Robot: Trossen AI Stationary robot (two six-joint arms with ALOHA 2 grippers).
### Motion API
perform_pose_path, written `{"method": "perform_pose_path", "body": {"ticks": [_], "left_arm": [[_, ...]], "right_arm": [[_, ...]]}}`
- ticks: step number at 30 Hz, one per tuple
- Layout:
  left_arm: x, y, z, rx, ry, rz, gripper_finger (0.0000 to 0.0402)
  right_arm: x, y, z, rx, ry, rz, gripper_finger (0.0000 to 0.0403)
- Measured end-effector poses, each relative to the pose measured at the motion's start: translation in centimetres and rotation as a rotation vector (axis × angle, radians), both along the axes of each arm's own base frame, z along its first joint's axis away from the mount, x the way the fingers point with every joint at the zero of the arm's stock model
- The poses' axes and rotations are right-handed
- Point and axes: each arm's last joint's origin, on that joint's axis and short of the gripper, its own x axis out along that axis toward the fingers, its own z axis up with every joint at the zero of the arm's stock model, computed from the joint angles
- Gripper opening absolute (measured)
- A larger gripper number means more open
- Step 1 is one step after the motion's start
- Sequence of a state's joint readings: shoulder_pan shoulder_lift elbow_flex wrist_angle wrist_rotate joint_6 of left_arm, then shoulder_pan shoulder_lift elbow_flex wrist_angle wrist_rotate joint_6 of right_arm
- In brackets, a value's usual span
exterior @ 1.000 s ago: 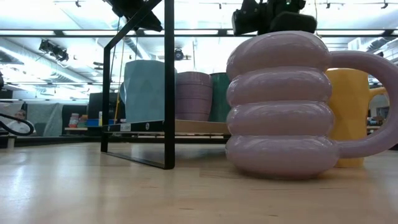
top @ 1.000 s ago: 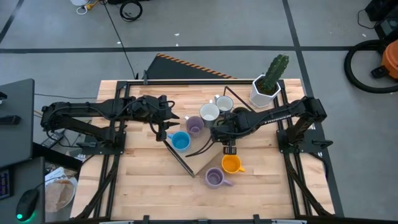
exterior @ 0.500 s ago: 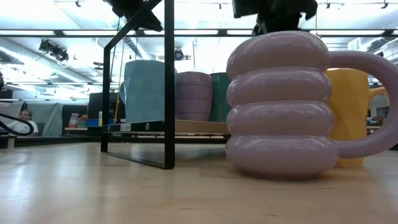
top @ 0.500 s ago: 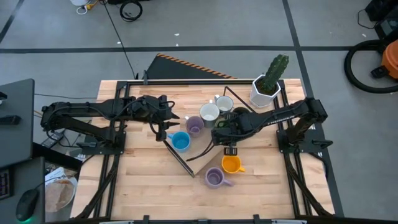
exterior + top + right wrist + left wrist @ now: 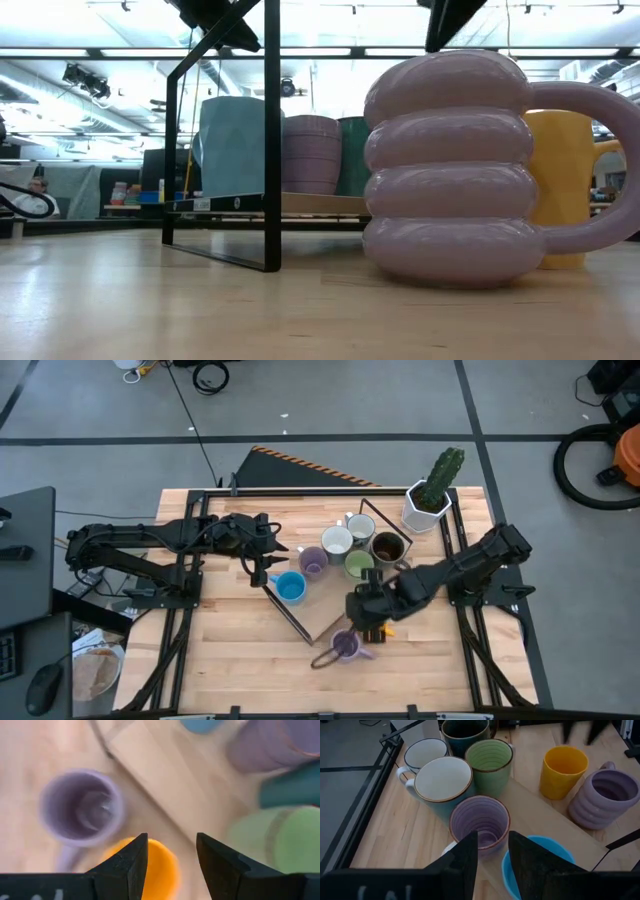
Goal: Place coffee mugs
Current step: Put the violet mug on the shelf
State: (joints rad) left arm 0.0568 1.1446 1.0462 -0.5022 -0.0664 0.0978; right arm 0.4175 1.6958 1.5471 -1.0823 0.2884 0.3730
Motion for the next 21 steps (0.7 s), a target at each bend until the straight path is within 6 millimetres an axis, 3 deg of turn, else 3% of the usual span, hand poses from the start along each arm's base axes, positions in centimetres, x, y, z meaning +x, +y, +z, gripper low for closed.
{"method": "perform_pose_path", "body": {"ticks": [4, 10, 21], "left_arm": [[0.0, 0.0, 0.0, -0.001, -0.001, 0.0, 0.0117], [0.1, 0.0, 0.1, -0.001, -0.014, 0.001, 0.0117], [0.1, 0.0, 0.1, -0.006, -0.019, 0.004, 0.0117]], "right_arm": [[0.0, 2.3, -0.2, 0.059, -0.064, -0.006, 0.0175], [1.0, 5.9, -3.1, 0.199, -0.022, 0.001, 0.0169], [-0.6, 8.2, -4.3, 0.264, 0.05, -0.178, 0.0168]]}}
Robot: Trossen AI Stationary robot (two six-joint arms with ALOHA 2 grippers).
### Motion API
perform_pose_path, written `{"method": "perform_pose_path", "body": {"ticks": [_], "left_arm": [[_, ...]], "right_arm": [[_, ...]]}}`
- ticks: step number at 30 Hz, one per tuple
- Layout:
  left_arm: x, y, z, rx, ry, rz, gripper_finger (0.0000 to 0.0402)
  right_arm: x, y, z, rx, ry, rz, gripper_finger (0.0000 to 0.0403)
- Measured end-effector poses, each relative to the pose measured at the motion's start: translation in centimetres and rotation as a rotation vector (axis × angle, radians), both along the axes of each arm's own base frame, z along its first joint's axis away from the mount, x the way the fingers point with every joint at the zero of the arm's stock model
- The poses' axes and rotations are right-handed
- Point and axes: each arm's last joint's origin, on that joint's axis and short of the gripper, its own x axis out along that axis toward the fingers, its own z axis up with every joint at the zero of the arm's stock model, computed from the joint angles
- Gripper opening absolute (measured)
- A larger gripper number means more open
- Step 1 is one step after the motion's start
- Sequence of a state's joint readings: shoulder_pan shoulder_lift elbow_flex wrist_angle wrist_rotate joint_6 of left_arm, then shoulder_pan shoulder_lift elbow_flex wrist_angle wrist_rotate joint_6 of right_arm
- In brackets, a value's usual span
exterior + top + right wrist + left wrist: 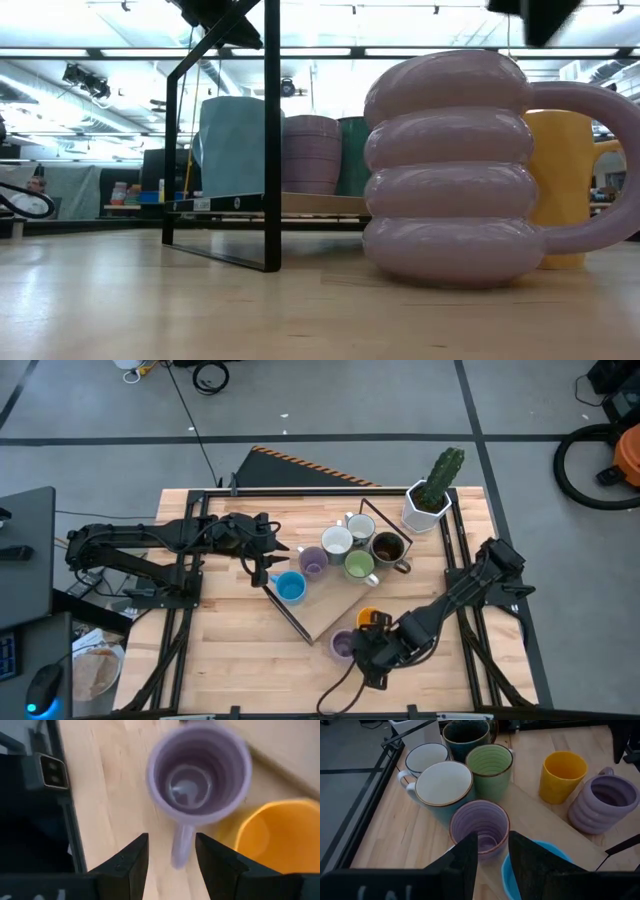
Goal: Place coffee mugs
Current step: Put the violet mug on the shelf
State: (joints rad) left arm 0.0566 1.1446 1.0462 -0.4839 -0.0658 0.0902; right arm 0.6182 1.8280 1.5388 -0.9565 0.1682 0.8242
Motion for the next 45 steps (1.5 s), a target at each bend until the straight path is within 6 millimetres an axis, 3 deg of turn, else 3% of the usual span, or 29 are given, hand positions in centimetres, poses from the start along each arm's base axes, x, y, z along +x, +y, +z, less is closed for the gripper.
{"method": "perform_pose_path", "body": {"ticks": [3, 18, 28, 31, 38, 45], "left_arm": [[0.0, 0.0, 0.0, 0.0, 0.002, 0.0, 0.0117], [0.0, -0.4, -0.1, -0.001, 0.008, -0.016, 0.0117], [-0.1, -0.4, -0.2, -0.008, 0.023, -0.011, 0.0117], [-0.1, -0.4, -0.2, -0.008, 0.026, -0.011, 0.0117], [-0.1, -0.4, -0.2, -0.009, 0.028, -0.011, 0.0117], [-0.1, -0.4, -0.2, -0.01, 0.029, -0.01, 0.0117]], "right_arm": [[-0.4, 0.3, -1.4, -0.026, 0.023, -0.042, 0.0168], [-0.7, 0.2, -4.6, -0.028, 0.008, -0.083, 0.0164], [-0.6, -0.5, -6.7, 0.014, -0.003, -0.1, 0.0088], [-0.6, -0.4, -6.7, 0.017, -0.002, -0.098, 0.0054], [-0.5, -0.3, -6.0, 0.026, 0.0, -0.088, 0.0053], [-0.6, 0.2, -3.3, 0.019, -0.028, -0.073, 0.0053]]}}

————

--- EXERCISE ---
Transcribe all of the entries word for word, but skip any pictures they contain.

--- ANSWER FOR THIS EXERCISE ---
Robot: Trossen AI Stationary robot (two six-joint arms with ALOHA 2 grippers).
### Motion API
perform_pose_path, written `{"method": "perform_pose_path", "body": {"ticks": [_], "left_arm": [[_, ...]], "right_arm": [[_, ...]]}}`
- ticks: step number at 30 Hz, one per tuple
- Layout:
  left_arm: x, y, z, rx, ry, rz, gripper_finger (0.0000 to 0.0402)
  right_arm: x, y, z, rx, ry, rz, gripper_finger (0.0000 to 0.0403)
- Measured end-effector poses, each relative to the pose measured at the motion's start: translation in centimetres and rotation as a rotation vector (axis × angle, radians), both along the axes of each arm's own base frame, z along its first joint's axis away from the mount, x the way the fingers point with every joint at the zero of the arm's stock model
- The poses' axes and rotations are right-handed
- Point and axes: each arm's last joint's origin, on that joint's axis and short of the gripper, its own x axis out along that axis toward the fingers, its own z axis up with every joint at the zero of the arm's stock model, computed from the joint angles
- Gripper opening absolute (measured)
- A larger gripper number means more open
- Step 1 is one step after the motion's start
- Sequence of a state's joint readings: shoulder_pan shoulder_lift elbow_flex wrist_angle wrist_rotate joint_6 of left_arm, then shoulder_pan shoulder_lift elbow_flex wrist_angle wrist_rotate joint_6 of right_arm
- In brackets, a value's usual span
exterior @ 1.000 s ago: 
top @ 1.000 s ago: 
exterior @ 0.500 s ago: 
top @ 0.500 s ago: 
exterior + top + right wrist + left wrist @ now: 
Goal: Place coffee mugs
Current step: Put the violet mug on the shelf
State: (joints rad) left arm 0.0568 1.1446 1.0462 -0.5022 -0.0664 0.0978; right arm 0.4175 1.6958 1.5471 -1.0823 0.2884 0.3730
Motion for the next 21 steps (0.7 s), a target at each bend until the straight path is within 6 millimetres an axis, 3 deg of turn, else 3% of the usual span, hand poses from the start along each arm's base axes, positions in centimetres, x, y, z meaning +x, +y, +z, gripper low for closed.
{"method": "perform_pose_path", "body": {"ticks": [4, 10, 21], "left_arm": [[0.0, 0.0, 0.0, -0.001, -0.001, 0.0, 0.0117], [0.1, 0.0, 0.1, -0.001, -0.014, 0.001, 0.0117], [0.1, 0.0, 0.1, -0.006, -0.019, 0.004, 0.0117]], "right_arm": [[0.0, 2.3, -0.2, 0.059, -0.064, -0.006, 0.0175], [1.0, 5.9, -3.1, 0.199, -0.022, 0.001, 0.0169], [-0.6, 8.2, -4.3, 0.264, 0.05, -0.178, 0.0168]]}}
Robot: Trossen AI Stationary robot (two six-joint arms with ALOHA 2 grippers).
### Motion API
perform_pose_path, written `{"method": "perform_pose_path", "body": {"ticks": [_], "left_arm": [[_, ...]], "right_arm": [[_, ...]]}}`
- ticks: step number at 30 Hz, one per tuple
- Layout:
  left_arm: x, y, z, rx, ry, rz, gripper_finger (0.0000 to 0.0402)
  right_arm: x, y, z, rx, ry, rz, gripper_finger (0.0000 to 0.0403)
- Measured end-effector poses, each relative to the pose measured at the motion's start: translation in centimetres and rotation as a rotation vector (axis × angle, radians), both along the axes of each arm's own base frame, z along its first joint's axis away from the mount, x the way the fingers point with every joint at the zero of the arm's stock model
- The poses' axes and rotations are right-handed
- Point and axes: each arm's last joint's origin, on that joint's axis and short of the gripper, its own x axis out along that axis toward the fingers, its own z axis up with every joint at the zero of the arm's stock model, computed from the joint angles
- Gripper opening absolute (measured)
- A larger gripper number means more open
- Step 1 is one step after the motion's start
- Sequence of a state's joint readings: shoulder_pan shoulder_lift elbow_flex wrist_angle wrist_rotate joint_6 of left_arm, then shoulder_pan shoulder_lift elbow_flex wrist_angle wrist_rotate joint_6 of right_arm
- In brackets, a value's usual span
exterior + top + right wrist + left wrist: 
Goal: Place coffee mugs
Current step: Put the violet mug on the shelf
State: (joints rad) left arm 0.0566 1.1446 1.0462 -0.4839 -0.0658 0.0902; right arm 0.6182 1.8280 1.5388 -0.9565 0.1682 0.8242
Motion for the next 45 steps (1.5 s), a target at each bend until the straight path is within 6 millimetres an axis, 3 deg of turn, else 3% of the usual span, or 29 are given, hand positions in centimetres, poses from the start along each arm's base axes, x, y, z along +x, +y, +z, less is closed for the gripper.
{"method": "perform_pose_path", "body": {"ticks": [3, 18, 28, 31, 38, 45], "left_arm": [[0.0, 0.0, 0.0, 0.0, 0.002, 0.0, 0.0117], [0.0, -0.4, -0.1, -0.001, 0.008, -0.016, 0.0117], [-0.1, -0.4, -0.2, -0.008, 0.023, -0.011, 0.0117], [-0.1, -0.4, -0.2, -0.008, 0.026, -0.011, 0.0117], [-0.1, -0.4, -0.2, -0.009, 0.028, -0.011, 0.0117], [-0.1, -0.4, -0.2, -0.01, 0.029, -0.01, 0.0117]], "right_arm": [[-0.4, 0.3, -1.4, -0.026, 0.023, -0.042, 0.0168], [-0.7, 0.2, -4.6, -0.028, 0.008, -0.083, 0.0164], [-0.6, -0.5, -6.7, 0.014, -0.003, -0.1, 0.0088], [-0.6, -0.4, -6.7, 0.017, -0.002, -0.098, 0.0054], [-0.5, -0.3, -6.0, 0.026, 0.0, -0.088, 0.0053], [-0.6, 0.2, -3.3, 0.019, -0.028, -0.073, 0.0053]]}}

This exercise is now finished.